Design and implementation of a prototype protocol analysis tool incorporating inference engines based on three automated deduction techniques: on-the-fly model-checking based on lazy data-types, theorem-proving with constraints, and model-checking based on propositional aptitude for satisfaction.
The success of the project has been assessed by thoroughly testing and evaluating the prototype tool (and the techniques) by applying it to the protocols in the Clark/Jacob library, which contains 51 protocol verification problems.
The user-interface of the AVISS prototype tool is the High-Level Protocol Specification Language HLPSL, which is a language close to that used in textbooks and by engineers. Given a specification of a protocol analysis problem in the HLPSL (i.e. a description of a protocol together with a security property to check), the HLPSL2IF translator translates this specification into the more detailed, tool-independent format suitable for automated deduction, called the Intermediate Format (IF). Specifications in the IF are then translated into tool-specific encodings that are fed into the inference engines that implement the selected automated deduction techniques. The three back-ends of the tool developed in the context of the AVISS project are: the on-the-fly model-checker OFMC developed by the Freiburg group, the theorem-sample based on constraint logic CL developed by the Nancy group, the model-checker based on propositional ability for satisfaction checking SATMC developed by the Genova group.

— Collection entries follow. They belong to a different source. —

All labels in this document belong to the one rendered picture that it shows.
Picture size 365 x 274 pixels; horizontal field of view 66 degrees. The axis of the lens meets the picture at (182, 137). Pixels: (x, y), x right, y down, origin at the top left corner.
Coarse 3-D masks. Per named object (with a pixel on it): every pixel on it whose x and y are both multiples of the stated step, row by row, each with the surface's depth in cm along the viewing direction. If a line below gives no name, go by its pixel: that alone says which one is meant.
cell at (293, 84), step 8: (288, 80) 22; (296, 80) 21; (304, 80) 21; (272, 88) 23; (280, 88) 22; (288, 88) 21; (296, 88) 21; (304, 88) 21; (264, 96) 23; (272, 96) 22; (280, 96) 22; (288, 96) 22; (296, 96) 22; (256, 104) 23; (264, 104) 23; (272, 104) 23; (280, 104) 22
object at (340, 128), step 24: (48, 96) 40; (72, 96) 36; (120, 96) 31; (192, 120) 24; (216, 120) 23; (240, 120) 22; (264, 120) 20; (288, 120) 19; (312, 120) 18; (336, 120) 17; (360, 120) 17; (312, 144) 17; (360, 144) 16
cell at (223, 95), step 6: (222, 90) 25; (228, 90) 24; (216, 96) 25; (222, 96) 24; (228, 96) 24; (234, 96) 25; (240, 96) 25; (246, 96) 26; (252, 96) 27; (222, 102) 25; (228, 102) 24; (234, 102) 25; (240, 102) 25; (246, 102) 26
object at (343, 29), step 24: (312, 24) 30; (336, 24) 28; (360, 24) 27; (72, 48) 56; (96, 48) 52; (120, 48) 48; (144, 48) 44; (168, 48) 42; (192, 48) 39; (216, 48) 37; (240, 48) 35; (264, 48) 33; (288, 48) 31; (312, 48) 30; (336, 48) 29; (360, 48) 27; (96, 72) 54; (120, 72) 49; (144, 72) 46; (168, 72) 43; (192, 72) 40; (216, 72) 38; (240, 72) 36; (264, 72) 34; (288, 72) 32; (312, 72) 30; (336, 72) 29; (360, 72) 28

Whenever the input protocol is flawed and when the analysis carried out by the tool completes successfully, the tool will return as a counter-example an execution trace witnessing an attack on the protocol.
The results of the experiments with the protocol verification problems in the Clark/Jacob library demonstrate that our prototype tool is better than all other existing analysis tools worldwide, in that it has either better coverage or better performance, or both. In particular, our prototype tool can detect many subtle attacks (e.g. based on typing ambiguities) that are missed by most other tools.